Week 1: Introduction to OLS Regression

Jesper Lindmarker

How did you find the previous course?

Week 1: Introduction to OLS Regression

🎓 Welcome to Week 1

Course: Statistics and Data Science II
Focus: Associations, regression, interpretation, and model intuition

🔍 Associations

  • 🤔 Today we’ll start with associations. What does it mean?
  • 🧠 Much of social science begins with a hypothesis about associations in the world:
    • Between 🎓 education and 💰 income, 📱 screen time and 😊 well-being, ⚧ gender and 💭 attitudes, or ⏱️ study time and 🧾 exam performance.
  • ❤️ To make the content of this course meaningful, you need to connect it to your own interests.
    • What associations interest you? Take 1 minute to think ⏰.

✏️ Drawing Exercise

I want you to think about the association between hours studied and exam results for SDS-I.
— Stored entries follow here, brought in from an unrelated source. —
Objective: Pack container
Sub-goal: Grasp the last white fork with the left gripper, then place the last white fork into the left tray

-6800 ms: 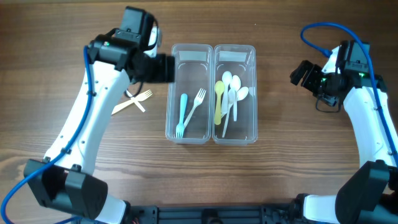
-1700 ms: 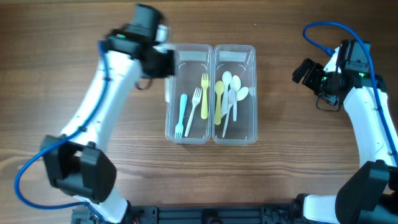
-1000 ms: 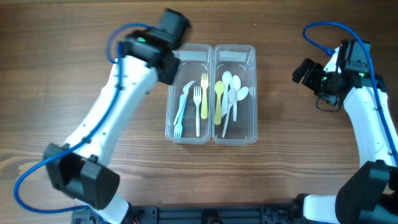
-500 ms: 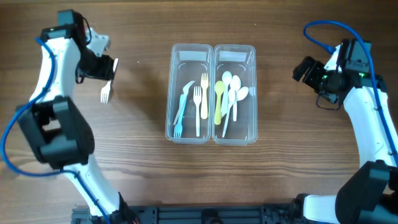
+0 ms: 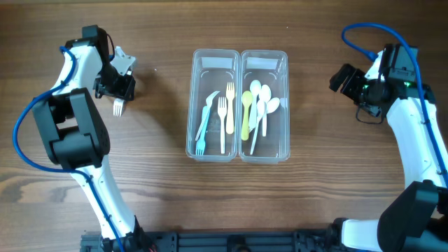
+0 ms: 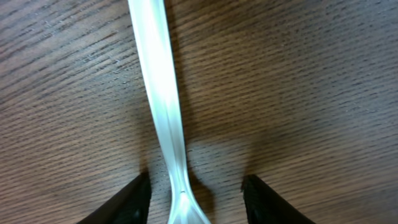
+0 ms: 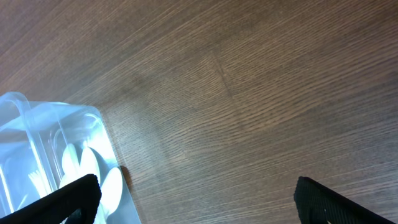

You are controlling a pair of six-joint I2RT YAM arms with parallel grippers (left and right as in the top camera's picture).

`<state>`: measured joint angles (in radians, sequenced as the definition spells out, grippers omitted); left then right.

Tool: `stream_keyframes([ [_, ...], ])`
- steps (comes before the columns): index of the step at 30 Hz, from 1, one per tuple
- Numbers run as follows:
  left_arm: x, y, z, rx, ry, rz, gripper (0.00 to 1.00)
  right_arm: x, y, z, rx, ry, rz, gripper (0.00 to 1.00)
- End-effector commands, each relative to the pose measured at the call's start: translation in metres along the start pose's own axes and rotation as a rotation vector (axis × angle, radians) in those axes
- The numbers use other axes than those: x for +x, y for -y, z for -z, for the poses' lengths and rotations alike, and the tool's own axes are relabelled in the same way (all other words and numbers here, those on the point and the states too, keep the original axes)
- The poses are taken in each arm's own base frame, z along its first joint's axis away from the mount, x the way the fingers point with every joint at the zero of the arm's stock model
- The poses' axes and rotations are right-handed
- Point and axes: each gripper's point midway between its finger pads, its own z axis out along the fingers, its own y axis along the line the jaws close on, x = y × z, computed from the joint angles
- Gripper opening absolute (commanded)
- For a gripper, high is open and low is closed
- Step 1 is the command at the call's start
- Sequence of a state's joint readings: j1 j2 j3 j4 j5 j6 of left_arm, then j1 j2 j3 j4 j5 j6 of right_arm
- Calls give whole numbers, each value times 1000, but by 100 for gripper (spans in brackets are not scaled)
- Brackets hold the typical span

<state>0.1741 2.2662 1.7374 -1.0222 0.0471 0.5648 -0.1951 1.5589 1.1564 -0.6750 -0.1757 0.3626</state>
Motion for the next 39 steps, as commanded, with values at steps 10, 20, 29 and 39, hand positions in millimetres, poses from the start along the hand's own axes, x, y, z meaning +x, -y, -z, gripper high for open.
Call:
stream_keyframes([
  [10, 8, 8, 7, 29, -26, 32, 4, 2, -3, -1, -4, -12, 1, 100],
  [20, -22, 121, 178, 158, 322, 94, 4, 2, -3, -1, -4, -11, 0, 100],
  [29, -47, 285, 148, 241, 234, 71, 4, 2, -3, -1, -4, -13, -1, 100],
  [39, -40, 291, 40, 54, 51, 356, 4, 6, -1, -1, 1, -29, -5, 100],
])
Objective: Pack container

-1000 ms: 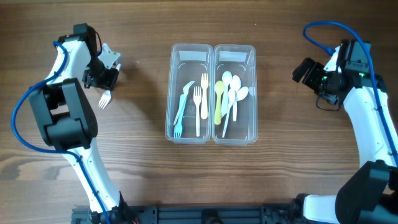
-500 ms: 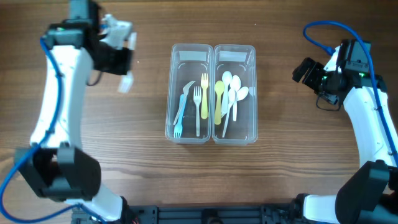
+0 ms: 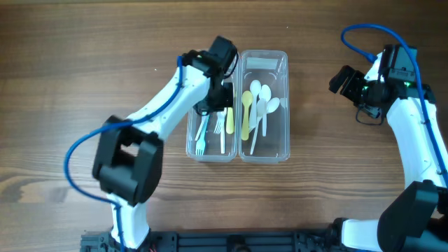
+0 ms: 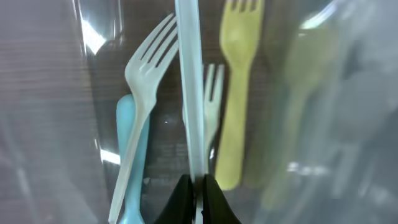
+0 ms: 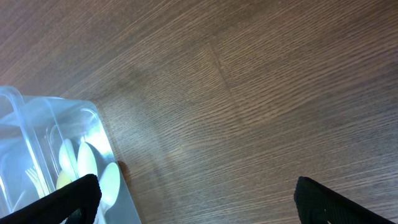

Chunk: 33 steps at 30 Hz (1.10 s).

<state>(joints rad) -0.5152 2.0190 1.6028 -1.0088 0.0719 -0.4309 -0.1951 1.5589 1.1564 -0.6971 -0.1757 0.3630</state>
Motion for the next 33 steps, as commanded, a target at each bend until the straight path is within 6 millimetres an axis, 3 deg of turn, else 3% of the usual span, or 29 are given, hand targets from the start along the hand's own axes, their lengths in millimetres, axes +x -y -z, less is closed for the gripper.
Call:
stream_keyframes([
  [1, 5, -3, -16, -25, -29, 54, 4, 1, -3, -1, -6, -10, -1, 100],
  [2, 6, -2, -15, -20, -33, 54, 4, 2, -4, -1, -9, -12, -2, 100],
  [5, 9, 2, -11, 10, -46, 56, 42, 5, -2, -1, -3, -25, -1, 100],
  [8, 5, 5, 4, 26, -10, 52, 51, 8, -4, -1, -13, -37, 32, 100],
  [9, 2, 7, 16, 40, 18, 41, 63, 9, -7, -1, -32, -43, 40, 100],
  [13, -5, 7, 59, 55, 99, 36, 72, 7, -17, 1, -89, -36, 102, 100],
  [15, -8, 1, 94, 64, 179, -9, 76, 6, -30, 5, -160, -26, 187, 100],
  [17, -12, -15, 124, 32, 260, -5, 85, 6, -39, 7, -213, -26, 220, 100],
  [19, -12, -44, 150, -40, 325, 42, 91, 9, -42, 8, -234, -37, 218, 97],
  [20, -11, -64, 161, -93, 350, 74, 91, 10, -42, 8, -235, -40, 218, 87],
  [21, -7, -100, 176, -187, 372, 140, 98, 10, -43, 8, -238, -42, 218, 52],
  [22, -5, -118, 179, -226, 368, 176, 100, 10, -43, 8, -239, -41, 218, 36],
  [23, -3, -130, 180, -248, 355, 203, 100, 10, -43, 8, -238, -40, 218, 25],
  [26, 8, -170, 180, -290, 302, 303, 100, 9, -43, -2, -242, -30, 226, 6],
  [29, 11, -199, 184, -310, 298, 383, 100, 21, -52, -29, -252, -75, 200, 4],
  [33, 15, -227, 188, -329, 297, 464, 100, 51, -85, -63, -301, -163, 275, 4],
])
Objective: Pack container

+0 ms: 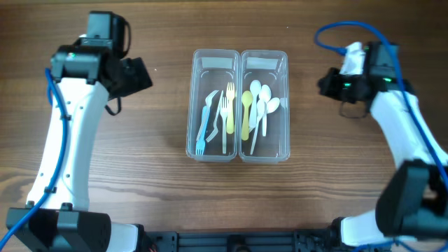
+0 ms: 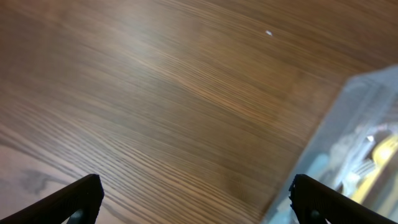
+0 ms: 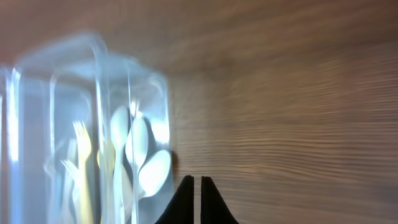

  • 📝 Task: On paper, sketch a scatterplot (points) of how you think these would be associated for you.
  • The x-axis is the number of hours you studied for the SDS-I exam,
  • The y-axis is your percentage of correct answers on the exam.

Associations

💬 Discussion

  • How would you describe your sketched association?
  • If you would connect your points, what is the shape of the line?

What Are We Really Asking?

  • Would I have done better if I had studied more?
  • Would someone else have done worse if they had studied less?
  • Does studying cause better performance?

The Problem of the Missing Reality

We can imagine two possibilities for each student:

\[ Y_i(1) = \text{Exam score if student } i \text{ studies more} \] \[ Y_i(0) = \text{Exam score if student } i \text{ studies less} \]

These are called potential outcomes.

The Fundamental Problem of Causal Inference

For each student, we only observe one outcome:

  • We see what happened, not what could have happened
  • This missing data problem is what makes causality hard
  • We cannot observe both \(Y_i(1)\) and \(Y_i(0)\).

So What Can We Do?

We can collect observed data:

  • How many hours each student studied
  • Their actual exam results
  • From this we can look for patterns across individuals
    → This is the domain of statistical modeling

You Already Made a Hypothesis

Earlier you imagined your own points of potential outcomes on a scatterplot.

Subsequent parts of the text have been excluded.